Keepup » History » Version 16

« Previous - Version 16/19 (diff) - Next » - Current version
Adam Schreckenberger, 06/09/2016 12:10 PM



KEYGEAR & AMBROSIA (KGA) are the latest pretty, mechanical, software workhorses of the keepup / batch processing production script fleet used by MINOS, MINOS+ and MINERvA. With the dropping of SL5 support at Fermi, the old scripts written by Howie Rubin no longer were able to communicate with the allocated grid slots. This necessitated the creation of new software.

Old Framework

Previously, the chain of submission worked as follows:
1. keepup_lists --> keepup_list (generated the nightly list of subruns to be submitted for processing)
2. get_daq_submit.glide (performed keepup bookkeeping and handed list to subsequent steps)
3. submit.glide (start point for manual submission) --> submit_jobs.glide (handled duplicate submission & good runs checks)
4. analyze_driver.glide --> analyze (dealt with stdout and stderr and was the reco task running on the worker node)

New Framework

KGA represents a significant shift in the paradigm of our submission process. The old software predated minos_jobsub and submitted each subrun as a single job using condor_submit commands. With the advent of the new jobsub tools, we aim to submit the entire job list as a single entity, meaning that multiple subruns will get a single cluster ID - but carry different process numbers. Additionally, many of the functions of the old scripts have been wrapped into standard jobsub commands. This allows us to consolidate our framework and make it a bit easier for the user to understand.
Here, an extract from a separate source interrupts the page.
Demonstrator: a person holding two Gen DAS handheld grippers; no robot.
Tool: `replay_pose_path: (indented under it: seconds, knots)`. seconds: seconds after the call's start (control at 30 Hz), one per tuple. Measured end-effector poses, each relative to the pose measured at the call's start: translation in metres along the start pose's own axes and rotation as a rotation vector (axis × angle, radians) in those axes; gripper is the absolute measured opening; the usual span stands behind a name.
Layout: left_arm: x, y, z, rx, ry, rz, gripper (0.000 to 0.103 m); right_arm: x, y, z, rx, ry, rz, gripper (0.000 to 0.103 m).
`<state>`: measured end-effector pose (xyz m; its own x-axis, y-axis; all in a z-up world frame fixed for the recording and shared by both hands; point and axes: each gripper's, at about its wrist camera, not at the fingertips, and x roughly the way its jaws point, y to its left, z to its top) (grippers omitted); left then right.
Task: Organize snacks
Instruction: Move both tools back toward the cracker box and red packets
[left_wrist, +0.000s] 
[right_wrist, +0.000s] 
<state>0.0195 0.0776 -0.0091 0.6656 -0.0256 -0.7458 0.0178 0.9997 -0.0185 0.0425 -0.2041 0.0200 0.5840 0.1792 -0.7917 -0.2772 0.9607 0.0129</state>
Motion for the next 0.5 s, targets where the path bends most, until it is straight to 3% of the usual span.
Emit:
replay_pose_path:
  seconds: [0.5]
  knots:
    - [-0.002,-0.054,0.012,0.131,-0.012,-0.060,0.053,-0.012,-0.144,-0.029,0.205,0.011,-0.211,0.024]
The KGA chain looks as follows:
1. keepup_lists --> keepup_list (now running samweb versions) [cron under minospro@minos27]
2. (sets various arguments and passes a final, checked list to the job that runs on the worker node) [cron under minospro@minos51]
3. (the reconstruction task that runs on the worker node)
4. keepup_orphans runs outside the normal chain to check that daq_lists is in good upkeep [cron under minospro@minos27]

Useful Directories
1. SCRIPTS -- /grid/fermiapp/minos/minfarm/scripts [home of KEYGEAR, AMBROSIA, WRAITH, keepup_lists, keepup_orphans]
2. LISTS/LIST_DIR -- /minos/data/minfarm/lists [where all lists are assumed to originate with manual l submissions, and where good/bad/zap_runs bookkeeping sits]
3. daq_lists -
/minos/data/minfarm/lists/daq_lists [where the massive bookkeeping sits along with k keepup lists]
4. $detcat -
/minos/data/minfarm/${det}cat [where output sntps from det=near,far wait for concatenation and roundup]
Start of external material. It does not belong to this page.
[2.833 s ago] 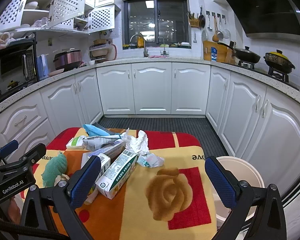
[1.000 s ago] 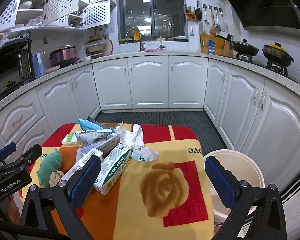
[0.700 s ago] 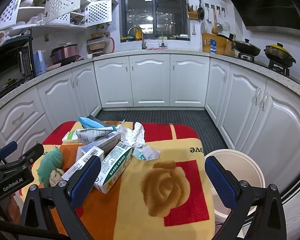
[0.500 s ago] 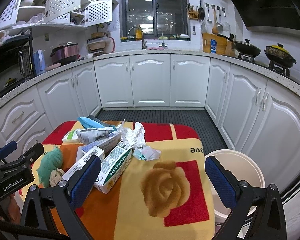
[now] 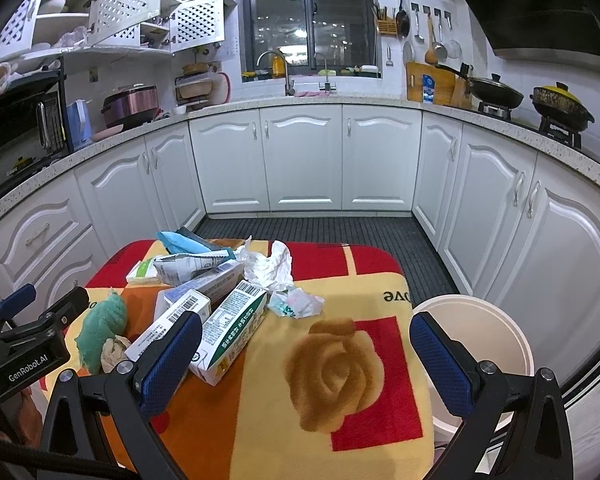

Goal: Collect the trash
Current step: 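Lower the left tool onto the green towel and close on it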

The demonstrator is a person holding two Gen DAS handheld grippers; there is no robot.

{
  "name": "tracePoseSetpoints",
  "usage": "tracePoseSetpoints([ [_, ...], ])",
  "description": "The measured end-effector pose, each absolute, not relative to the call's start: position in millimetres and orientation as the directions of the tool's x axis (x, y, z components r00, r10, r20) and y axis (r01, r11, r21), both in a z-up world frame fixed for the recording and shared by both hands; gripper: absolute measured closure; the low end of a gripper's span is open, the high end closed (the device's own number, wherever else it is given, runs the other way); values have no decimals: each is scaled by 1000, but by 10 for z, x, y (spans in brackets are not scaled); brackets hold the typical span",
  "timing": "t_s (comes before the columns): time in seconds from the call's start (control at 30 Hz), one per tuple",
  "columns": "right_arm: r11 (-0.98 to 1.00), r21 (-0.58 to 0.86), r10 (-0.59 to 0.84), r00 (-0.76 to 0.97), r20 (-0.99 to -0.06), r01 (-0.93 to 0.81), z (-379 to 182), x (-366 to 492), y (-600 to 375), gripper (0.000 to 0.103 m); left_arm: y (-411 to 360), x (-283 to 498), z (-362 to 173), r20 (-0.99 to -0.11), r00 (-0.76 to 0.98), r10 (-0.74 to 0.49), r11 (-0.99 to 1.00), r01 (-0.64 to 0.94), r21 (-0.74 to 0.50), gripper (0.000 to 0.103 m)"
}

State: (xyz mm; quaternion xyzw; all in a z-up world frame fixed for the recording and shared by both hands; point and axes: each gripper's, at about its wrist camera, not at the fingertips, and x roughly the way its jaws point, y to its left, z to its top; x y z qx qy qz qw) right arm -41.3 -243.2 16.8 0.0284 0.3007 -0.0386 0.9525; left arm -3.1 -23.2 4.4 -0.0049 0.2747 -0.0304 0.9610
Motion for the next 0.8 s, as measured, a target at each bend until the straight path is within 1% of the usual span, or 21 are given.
tracePoseSetpoints([
  [0.53,997,25,-43,797,-603,74,88,-370,-2384,0,-109,-17,-23,-559,827,-64,998,43,-50,1],
  [0.8,997,37,-28,782,-622,66,45,-331,-2400,0,217,16,-74,-612,783,-115,993,85,-78,1],
])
KEYGEAR is run either by a user to process a list of subruns to be reconstructed manually - or as a crontab job for the nightly keepup reconstruction. This script fulfils both steps 2 and 3 of the old framework through the careful introduction of flags. The script is housed in /grid/fermiapp/minos/minfarm/scripts. To see a detailed list of command line options run . -h. While this list gives a thorough overview of the options available, I will expand upon a few details to aid with posterity - and to highlight a few of the necessary inputs.

KEYGEAR requires that a reconstruction version be set. This is done using the -v flag. For example, if I wanted to run elm4 reconstruction, I would have -v elm4 as an argument.

The script also requires a list of subruns to process. If the -k flag is used, this tells the script to run in keepup mode. Note that the use of this flag is generally only used during the nightly keepup in the crontab. It should only be used otherwise by an expert who has full knowledge of how the -k option effects the bookkeeping in the lists/daq_lists directory. If the -k flag is given, the script will look for input lists in the lists/daq_lists directory. It will also append information to various daq lists and tar archives. It does not work with a given, manual list. In fact, if you attempt to use -k and -l, the script will exit without doing anything.

The -q flag has been added to make use of sam-projects. This functionality was added so that OPOS could take over monitoring of production tasks. If -q is used, a sam-project is created from the corrected list produced by KEYGEAR, and AMBROSIA will choose a file to process based on get-next-file as opposed to the traditional method of using the process number to select a file from the corrected list.

Let's say I wanted to setup the crontab on the appropriate keepup submitting machine, the line below in the crontab would be appropriate for running nightly keepup for elm2 and elm4 reconstructions with optimized code.

30 23 * * * . /grid/fermiapp/minos/minfarm/scripts/ -v elm4 -V elm2 -k -O -q

Once upon a time, the -I flag was used to set integration options, which made use of Adam's personal cert as that was the only way to get cron to play nice with earlier version of the jobsub client. This function is no longer needed with the current jobsub version.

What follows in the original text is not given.